### MATERIAL TO PROCESS
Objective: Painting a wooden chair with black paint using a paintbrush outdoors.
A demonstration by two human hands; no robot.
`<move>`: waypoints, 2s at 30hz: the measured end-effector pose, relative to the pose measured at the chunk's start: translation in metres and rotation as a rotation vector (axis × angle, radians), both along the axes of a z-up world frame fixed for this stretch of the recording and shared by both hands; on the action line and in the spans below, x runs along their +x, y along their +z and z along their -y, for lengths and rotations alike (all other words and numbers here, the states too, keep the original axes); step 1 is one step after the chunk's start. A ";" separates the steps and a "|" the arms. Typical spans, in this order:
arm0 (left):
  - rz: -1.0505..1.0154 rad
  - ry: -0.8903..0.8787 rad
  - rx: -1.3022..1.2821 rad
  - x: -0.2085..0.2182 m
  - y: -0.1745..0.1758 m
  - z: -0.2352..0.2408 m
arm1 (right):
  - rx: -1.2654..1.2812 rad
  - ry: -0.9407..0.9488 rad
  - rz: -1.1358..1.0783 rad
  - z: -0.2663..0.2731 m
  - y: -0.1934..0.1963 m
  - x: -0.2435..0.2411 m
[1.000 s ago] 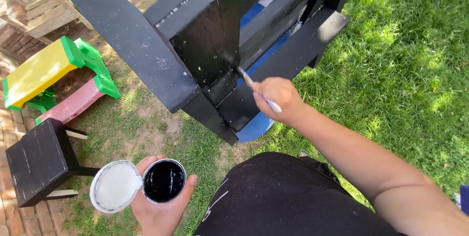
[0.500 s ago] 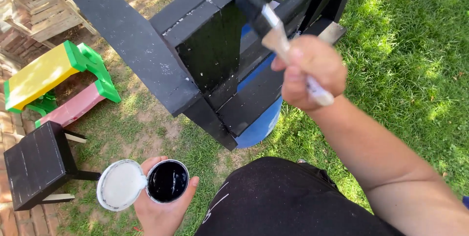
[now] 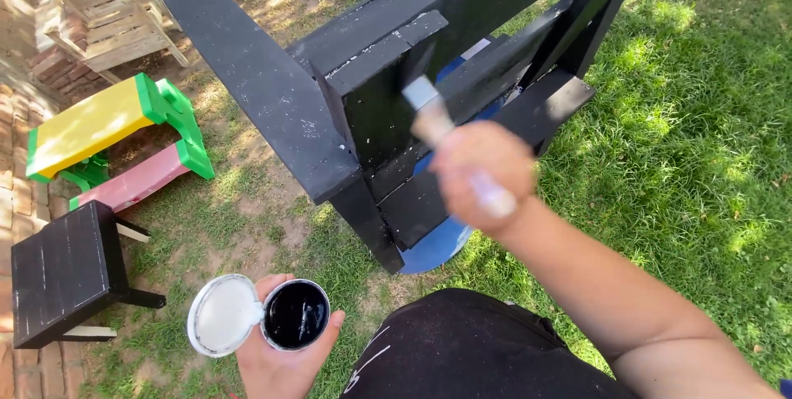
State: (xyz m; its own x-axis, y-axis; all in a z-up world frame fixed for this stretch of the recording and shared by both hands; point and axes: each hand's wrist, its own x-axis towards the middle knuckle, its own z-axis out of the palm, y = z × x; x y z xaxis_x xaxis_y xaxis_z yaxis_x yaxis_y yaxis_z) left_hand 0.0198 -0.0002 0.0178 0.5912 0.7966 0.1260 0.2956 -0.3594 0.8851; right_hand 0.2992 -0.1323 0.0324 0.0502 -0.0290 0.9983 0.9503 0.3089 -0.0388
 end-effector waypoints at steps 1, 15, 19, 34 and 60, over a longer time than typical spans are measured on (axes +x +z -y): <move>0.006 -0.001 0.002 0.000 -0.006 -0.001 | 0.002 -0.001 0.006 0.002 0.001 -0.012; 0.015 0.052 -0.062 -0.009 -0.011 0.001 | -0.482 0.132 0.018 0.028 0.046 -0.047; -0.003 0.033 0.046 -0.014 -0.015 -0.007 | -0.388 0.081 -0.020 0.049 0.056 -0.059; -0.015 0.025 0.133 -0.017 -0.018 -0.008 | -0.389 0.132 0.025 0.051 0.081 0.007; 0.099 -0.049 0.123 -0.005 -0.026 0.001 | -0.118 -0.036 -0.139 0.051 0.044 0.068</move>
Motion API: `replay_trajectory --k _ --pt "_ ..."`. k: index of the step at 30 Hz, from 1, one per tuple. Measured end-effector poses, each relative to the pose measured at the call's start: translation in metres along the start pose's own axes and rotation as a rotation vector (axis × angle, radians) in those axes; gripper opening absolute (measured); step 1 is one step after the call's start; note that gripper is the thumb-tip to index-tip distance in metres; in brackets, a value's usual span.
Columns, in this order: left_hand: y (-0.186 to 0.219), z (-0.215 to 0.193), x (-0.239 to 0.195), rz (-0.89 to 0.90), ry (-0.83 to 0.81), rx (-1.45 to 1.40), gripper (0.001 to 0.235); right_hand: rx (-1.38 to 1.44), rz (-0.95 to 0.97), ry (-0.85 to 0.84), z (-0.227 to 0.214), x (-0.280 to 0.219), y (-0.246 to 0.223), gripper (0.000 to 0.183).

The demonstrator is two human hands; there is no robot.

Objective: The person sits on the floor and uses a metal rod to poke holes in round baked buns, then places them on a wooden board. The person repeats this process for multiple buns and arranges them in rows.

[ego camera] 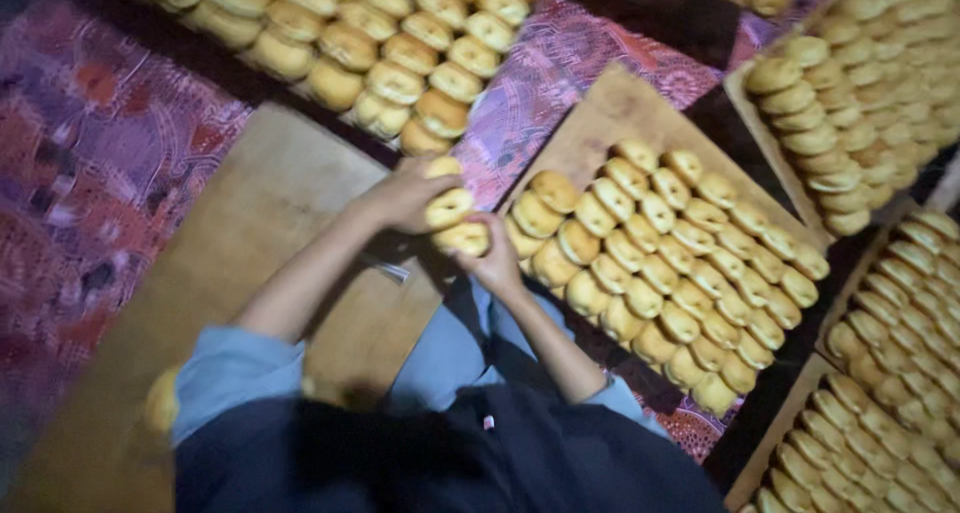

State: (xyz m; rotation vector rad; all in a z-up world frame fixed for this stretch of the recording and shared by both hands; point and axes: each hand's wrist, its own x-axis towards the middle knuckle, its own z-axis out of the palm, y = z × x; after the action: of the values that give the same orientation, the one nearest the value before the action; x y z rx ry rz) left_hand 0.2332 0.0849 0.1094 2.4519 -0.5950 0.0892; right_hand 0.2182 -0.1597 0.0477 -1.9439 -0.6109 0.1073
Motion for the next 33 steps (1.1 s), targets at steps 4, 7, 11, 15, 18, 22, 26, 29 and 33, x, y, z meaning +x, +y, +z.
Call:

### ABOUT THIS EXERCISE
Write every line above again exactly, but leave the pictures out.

### RESULT
Objective: Painting a wooden chair with black paint using a paintbrush outdoors.
A demonstration by two human hands; no robot.
`<move>`: waypoints, 2s at 30hz: the measured end-effector pose, relative to the pose measured at the chunk's start: translation in metres and rotation as a rotation vector (axis × angle, radians), both along the axes of a z-up world frame fixed for this stretch of the recording and shared by both hands; on the action line and in the spans below, x runs along their +x, y along their +z and z along their -y, for lengths and rotations alike (all other words and numbers here, the states too, keep the original axes); step 1 is one step after the chunk's start. A ";" separates the steps and a "|" the arms. Typical spans, in this order:
arm0 (left):
  - rz: -1.0505..1.0154 rad
  - ry: -0.8903..0.8787 rad
  - rx: -1.3022..1.2821 rad
  - x: -0.2085..0.2182 m
  - y: -0.1745..0.1758 m
  - z: -0.2352..0.2408 m
arm1 (right):
  - rx: -1.2654..1.2812 rad
  - ry: -0.9407..0.9488 rad
  - rz: -1.1358..1.0783 rad
  - z: -0.2663..0.2731 m
  - y: -0.1934..0.1963 m
  - x: -0.2435..0.2411 m
[1.000 s ago] 
[0.500 s ago] 
[now] 
State: (xyz m; its own x-axis, y-axis; all in a z-up world frame fixed for this stretch of the recording and shared by both hands; point and axes: each hand's wrist, its own x-axis towards the middle knuckle, its own z-axis out of the palm, y = z × x; x y z xaxis_x xaxis_y xaxis_z yaxis_x yaxis_y yaxis_z) left_hand 0.0198 -0.0002 0.0178 0.5912 0.7966 0.1260 0.2956 -0.3594 0.8851; right_hand 0.2992 -0.1323 0.0324 0.0502 -0.0290 0.9983 0.9503 0.3089 -0.0388
 end-effector waypoints at steps 1, 15, 19, 34 and 60, over a longer time than typical spans are measured on (axes +x +z -y): <move>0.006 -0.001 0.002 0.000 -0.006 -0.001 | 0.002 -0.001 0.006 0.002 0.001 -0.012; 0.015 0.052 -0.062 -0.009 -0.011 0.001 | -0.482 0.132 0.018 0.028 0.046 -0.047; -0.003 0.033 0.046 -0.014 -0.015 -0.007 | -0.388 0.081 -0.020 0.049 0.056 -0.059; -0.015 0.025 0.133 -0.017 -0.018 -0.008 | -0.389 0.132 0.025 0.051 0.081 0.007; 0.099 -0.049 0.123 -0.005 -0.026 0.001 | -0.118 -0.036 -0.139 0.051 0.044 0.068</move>
Motion API: `replay_trajectory --k _ --pt "_ ..."`. k: index of the step at 30 Hz, from 1, one per tuple. Measured end-effector poses, each relative to the pose measured at the call's start: translation in metres along the start pose's own axes and rotation as a rotation vector (axis × angle, radians) in those axes; gripper opening absolute (measured); step 1 is one step after the call's start; note that gripper is the thumb-tip to index-tip distance in metres; in brackets, a value's usual span.
Columns, in this order: left_hand: y (-0.186 to 0.219), z (-0.215 to 0.193), x (-0.239 to 0.195), rz (-0.89 to 0.90), ry (-0.83 to 0.81), rx (-1.45 to 1.40), gripper (0.001 to 0.235); right_hand: rx (-1.38 to 1.44), rz (-0.95 to 0.97), ry (-0.85 to 0.84), z (-0.227 to 0.214), x (-0.280 to 0.219), y (-0.246 to 0.223), gripper (0.000 to 0.183).

The demonstrator is two human hands; there is no robot.

Objective: The person sits on the floor and uses a metal rod to poke holes in round baked buns, then places them on a wooden board. The person repeats this process for multiple buns and arranges them in rows.

[ego camera] 

State: (xyz m; rotation vector rad; all in a z-up world frame fixed for this stretch of the recording and shared by both hands; point and axes: each hand's wrist, its own x-axis towards the middle knuckle, its own z-axis out of the palm, y = z × x; after the action: of the values that give the same orientation, the one nearest the value before the action; x y z rx ry rz) left_hand 0.2332 0.0849 0.1094 2.4519 -0.5950 0.0892; right_hand 0.2182 -0.1597 0.0477 -1.9439 -0.6109 0.1073
Motion for the next 33 steps (1.1 s), targets at steps 4, 7, 11, 15, 18, 22, 26, 29 and 33, x, y, z meaning +x, +y, +z.
Call:

The exercise requires nothing else.